Lines from the beginning of the data through the line containing "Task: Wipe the" are to be copied exactly, with no other line included.

____

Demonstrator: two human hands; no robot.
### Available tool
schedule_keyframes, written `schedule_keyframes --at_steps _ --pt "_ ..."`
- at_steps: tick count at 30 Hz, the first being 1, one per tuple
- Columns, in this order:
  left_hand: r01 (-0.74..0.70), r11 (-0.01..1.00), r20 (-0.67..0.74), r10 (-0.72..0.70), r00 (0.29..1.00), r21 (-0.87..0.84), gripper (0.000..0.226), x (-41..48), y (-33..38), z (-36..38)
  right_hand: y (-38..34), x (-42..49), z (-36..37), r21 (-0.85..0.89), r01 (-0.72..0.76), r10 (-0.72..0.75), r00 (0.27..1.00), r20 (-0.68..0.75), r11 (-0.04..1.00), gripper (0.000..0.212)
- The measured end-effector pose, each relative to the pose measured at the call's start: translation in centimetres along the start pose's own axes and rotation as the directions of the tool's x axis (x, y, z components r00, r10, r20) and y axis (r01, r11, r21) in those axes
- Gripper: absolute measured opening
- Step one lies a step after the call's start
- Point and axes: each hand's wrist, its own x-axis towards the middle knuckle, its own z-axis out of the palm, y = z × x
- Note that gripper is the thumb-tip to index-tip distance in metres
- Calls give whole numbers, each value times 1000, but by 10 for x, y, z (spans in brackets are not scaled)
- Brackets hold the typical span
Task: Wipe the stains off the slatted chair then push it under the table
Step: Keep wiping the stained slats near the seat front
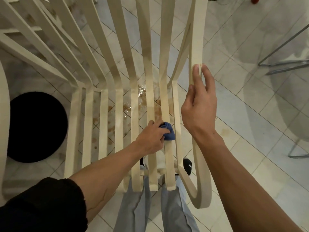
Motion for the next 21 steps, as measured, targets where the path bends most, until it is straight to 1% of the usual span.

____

■ Answer section ■
Demonstrator: two human hands; no robot.
### Available tool
schedule_keyframes, written `schedule_keyframes --at_steps _ --pt "_ ..."`
- at_steps: tick count at 30 Hz, the first being 1, one per tuple
- Columns, in this order:
  left_hand: r01 (-0.74..0.70), r11 (-0.01..1.00), r20 (-0.67..0.74), r10 (-0.72..0.70), r00 (0.29..1.00), r21 (-0.87..0.84), gripper (0.000..0.226), x (-41..48), y (-33..38), z (-36..38)
  right_hand: y (-38..34), x (-42..49), z (-36..37), r21 (-0.85..0.89), r01 (-0.72..0.76), r10 (-0.72..0.75), r00 (0.27..1.00), r20 (-0.68..0.75), r11 (-0.04..1.00), gripper (0.000..0.212)
- The measured end-effector pose, each relative to the pose measured at the call's start: translation in centimetres along the start pose's own axes and rotation as the directions of the tool's x axis (x, y, z components r00, r10, r20) and y axis (r01, r11, r21) in those axes
- Gripper: absolute measured opening
- Step one lies a step after the call's start
- Point and axes: each hand's wrist, its own x-axis towards the middle knuckle, its own z-axis out of the palm, y = z × x
- Note that gripper is the thumb-tip to index-tip distance in metres
- Calls give whole numbers, each value times 1000, but by 10 for x, y, z (spans in brackets are not scaled)
- Brackets hold the typical span
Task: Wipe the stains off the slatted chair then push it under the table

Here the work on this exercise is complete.